Stevie apologised. “Sorry, but I have to make the point that the courts are very, very important. It used to be that judges of the High Court were appointed only from the ranks of the senior advocates and then not even those who had become an SC recently. Now people are appointed who have never been even junior advocates.
“Sadly, the results can be seen, even in the highest court, where the Chief Justice behaves like no chief justice before him. Not content to stay above the fray, where the Constitution places him, he ventures into the kind of activism that seeks political outcomes. An example is his 2019 Nelson Mandela Lecture.
“This disease in our courts has been diagnosed by Prof Koos Malan of the University of Pretoria as transformatism. This is an -ism justifying results that would not be found in normal, fair transformation where every citizen is equal before the law.
“Prof Malan, in an article for Rapport Weekliks, argues that when doubt festers about the impartiality of the Constitutional Court, public trust in constitutional rights is eroded. On the case deciding the controversy over street names in Pretoria, he concludes that the language and culture-related rights in the Constitution were flatly ignored by Chief Justice Mogoeng and the majority judges.
“On the case about language rights at Free State University, he says the minority judgment serves as a clear exposé of the prejudice displayed by Mogoeng and the judges agreeing with him.
“We can go on, for instance to the Coligny case, where two white farm workers were convicted of murder on the basis of, at best, the dubious evidence of a single witness, contradicted by the facts.”
“What has happened to that one?” asked Irene the Queen.
“It is, eventually, heading for the Appeal Court,” said Stevie, “since Advocate Barry Roux SC took over their case. And after 13 months in prison, they have finally been granted bail. In the meantime, the judge has been promoted.”
“As a farmer this makes me mad,” grumbled Jean-Jay.
“Indeed,” conceded The Prof. “But unpleasant as it is, it is our duty to be informed citizens. So thank you, Counsellor, for sharing your knowledge.
“It is also true that Benjamin has a point. Not everything is bad news. So who can cheer us up by sharing some happy facts? Maybe our guest? Miss Lily?”
Miss Lily could.
“I’ve been thinking,” she said, “about this really surprising article I read in the Bronberger, an excellent local newspaper on the outskirts of Pretoria. It was in their Christmas edition and while it’s too late for presents now, it’s not too late to have a heart. The story was about the box ladies – two of them initially, in Wellington, mushrooming to thousands all over the country.
“The drought has been broken here in the south of the Western Cape, but it is still driving people, especially farmers and all the people dependent on them, to desperation. The grazing on the land is long gone and animals have been dying in front of their eyes. Formerly wealthy farmers have nothing left and the banks are not in the business of helping them now.”
“That really is terrible,” said Colin the Golfer, for once not in a mood to take the Mickey. Or in his case, the Michael. “So where is the good news?”
“Order! No, no, don’t order!” interjected Luke the Dude, “no interjections during an honourable member’s maiden speech!”
“Quite correct,” I confirmed. “Please proceed, my dear.”
“Thank you, but with all due respect,” protested Miss Lily in fem-lib albeit not Jane Fonda mode, “I am not your dear.”
“Quite correct, Madam,” I agreed, “you have the floor.”
“Thank you,” she said, “The good news is that, starting small, this movement of women, most of them strangers but all of them in solidarity with their sisters suffering hardship in our country, started packing boxes with the little items that are left off a woman’s shopping list when times get hard – to be delivered before Christmas.
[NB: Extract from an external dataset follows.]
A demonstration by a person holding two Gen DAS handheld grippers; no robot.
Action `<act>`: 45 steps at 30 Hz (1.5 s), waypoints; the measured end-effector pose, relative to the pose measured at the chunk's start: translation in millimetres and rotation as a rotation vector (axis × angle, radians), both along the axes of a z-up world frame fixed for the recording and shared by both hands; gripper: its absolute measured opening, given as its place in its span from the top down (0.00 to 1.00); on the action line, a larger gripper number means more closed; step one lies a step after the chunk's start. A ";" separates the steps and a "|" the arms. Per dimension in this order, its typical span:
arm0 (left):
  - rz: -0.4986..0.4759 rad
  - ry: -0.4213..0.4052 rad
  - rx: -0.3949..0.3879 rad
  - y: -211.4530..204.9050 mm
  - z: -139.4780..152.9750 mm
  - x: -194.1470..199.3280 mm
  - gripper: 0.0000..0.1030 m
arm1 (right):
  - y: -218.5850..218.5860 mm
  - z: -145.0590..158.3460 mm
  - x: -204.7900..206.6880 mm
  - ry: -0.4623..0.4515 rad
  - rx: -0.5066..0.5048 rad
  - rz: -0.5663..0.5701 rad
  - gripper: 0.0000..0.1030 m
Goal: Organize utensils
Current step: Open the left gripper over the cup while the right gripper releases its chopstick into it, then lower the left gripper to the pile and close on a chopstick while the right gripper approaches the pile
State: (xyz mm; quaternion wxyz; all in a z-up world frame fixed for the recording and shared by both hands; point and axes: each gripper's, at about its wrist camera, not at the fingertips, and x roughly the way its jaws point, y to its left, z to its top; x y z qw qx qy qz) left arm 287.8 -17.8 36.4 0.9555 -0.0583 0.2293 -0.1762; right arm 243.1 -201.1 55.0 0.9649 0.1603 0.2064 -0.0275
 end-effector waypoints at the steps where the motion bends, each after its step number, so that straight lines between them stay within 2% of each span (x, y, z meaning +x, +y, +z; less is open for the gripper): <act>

“At first shoe boxes, then wine boxes and larger, later lorry-loads of boxes delivered to the drought-ravaged areas of South Africa. Most of them anonymous. As one farmer’s wife responded, ‘I could not believe it: my box contained exactly the items I used to get to spoil myself …’
“Thank you,” smiled Miss Lily, “that is my story.”
What could we say? We salute our women and then, maybe this: Let’s pray for rain.